Total MoP production has decreased from 2.2-million tonnes a year in the 2019 DFS to 2.14-million tonnes a year in the 2022 optimisation study.

The optimisation study estimates a 31-year mine life, which includes 25 production years exploiting ore reserves of 152.4-million tonnes, together with 9.7-million tonnes of inferred mineral resources, and an additional six production years exploiting 49-million tons of the remaining inferred mineral resources.

The Kola orebody is planned to be mined using conventional underground mechanised methods, extracting the ore within ‘panels’ using continuous miner equipment of the drum-cutting type.
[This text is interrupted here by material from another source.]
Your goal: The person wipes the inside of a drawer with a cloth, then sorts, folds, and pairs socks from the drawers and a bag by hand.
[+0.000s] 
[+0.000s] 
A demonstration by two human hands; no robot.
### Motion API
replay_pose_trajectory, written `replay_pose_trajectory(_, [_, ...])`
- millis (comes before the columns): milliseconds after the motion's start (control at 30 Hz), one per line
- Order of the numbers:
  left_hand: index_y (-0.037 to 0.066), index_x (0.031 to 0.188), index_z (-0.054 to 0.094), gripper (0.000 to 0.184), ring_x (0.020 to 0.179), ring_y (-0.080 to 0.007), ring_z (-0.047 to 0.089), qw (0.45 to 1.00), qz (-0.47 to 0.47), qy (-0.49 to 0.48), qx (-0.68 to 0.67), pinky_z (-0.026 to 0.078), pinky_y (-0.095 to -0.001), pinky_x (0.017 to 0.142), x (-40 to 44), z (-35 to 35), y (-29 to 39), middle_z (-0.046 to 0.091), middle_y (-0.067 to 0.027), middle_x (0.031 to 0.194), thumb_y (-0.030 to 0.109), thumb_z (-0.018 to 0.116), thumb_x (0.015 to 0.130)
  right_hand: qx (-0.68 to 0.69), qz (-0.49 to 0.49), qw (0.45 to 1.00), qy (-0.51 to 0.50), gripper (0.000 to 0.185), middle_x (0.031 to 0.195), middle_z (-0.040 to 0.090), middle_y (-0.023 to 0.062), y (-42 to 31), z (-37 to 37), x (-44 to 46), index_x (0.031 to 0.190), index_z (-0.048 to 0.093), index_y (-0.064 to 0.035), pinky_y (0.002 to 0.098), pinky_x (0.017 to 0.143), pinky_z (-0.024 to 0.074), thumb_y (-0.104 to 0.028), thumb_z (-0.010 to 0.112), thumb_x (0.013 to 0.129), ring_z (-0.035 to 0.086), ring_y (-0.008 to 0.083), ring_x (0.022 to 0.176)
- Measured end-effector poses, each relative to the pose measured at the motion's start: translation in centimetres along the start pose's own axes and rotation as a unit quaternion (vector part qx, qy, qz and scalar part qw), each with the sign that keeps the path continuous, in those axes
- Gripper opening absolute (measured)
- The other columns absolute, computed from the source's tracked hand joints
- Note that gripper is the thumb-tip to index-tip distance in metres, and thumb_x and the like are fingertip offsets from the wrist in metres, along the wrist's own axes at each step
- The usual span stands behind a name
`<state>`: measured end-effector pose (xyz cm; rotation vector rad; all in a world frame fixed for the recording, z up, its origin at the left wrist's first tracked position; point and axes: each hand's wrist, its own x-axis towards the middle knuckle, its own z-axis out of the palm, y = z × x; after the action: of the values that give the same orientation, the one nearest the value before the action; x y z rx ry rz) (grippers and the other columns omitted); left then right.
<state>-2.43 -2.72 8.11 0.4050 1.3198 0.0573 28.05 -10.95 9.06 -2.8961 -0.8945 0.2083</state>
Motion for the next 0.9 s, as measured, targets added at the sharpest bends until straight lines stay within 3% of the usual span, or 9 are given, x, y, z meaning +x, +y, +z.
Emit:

Mine access will be provided through two 270-m-deep vertical shafts, each 8 m in diameter. The shafts will be sunk near the centre of the orebody.

Underground access will be provided through equipping the intake shaft with a hoist and cage system to transport persons and material.

The exhaust shaft will be equipped with a pocket lift conveyor system to continuously convey the mined-out ore to the surface.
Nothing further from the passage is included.